あまのじゃくな彼女【完】

「あ、の・・・」

「どしたの、めぇちゃん?」

不思議そうに、そして心配するように顔を覗き込む舞原さん。

暗闇の奥底に閉じ込められた私は、困ったような悲しいようなそんな顔をしていたと思う。そのまま舞原さんをじっと見つめることしか出来なかった。



「舞さん・・・ごめんなさい」

「え?」

「ごめ・・・」


脱力しきった腕をそっと掴まれると、トンっと肩に手を置かれる。



「舞原さんすみません、吉村さん朝から体調悪かったみたいで。少し休ませてきます」

「あらそうなのぉ?めぇちゃん、水臭いじゃない。
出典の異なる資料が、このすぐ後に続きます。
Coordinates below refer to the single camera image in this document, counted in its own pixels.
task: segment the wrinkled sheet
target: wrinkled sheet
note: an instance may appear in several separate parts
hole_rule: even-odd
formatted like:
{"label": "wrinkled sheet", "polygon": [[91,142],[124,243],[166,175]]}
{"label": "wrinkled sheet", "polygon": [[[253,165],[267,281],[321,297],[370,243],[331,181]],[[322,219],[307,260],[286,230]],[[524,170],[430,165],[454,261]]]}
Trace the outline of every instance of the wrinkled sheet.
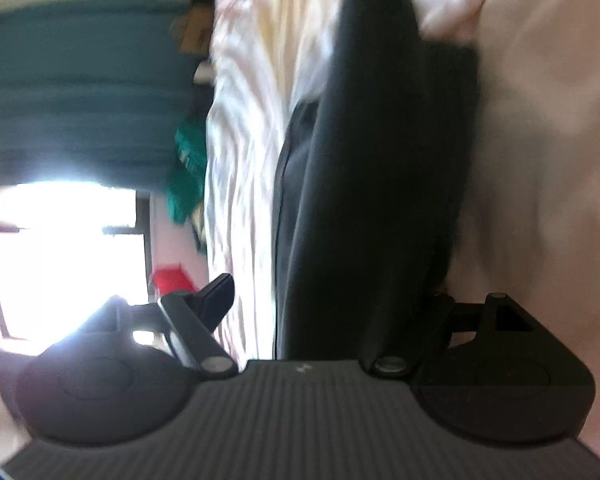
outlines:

私たちのワゴン車使っていいからね!」



舞原さんの指示でアシスタントの人が係長に駆け寄り、機材を載せてきた広いワゴン車まで案内してくれた。
大きな機材を載せてきたそれは、座席を倒せば簡単に大人が横になれる広さだ。





「すみません、すぐ戻るんで」

アシスタントの人に礼を言うと、係長はワゴン車のスライドドアを開けると黙って私を車内へ誘導した。それに黙って従い座席に腰かけると、ようやく肩から係長の手が離れた。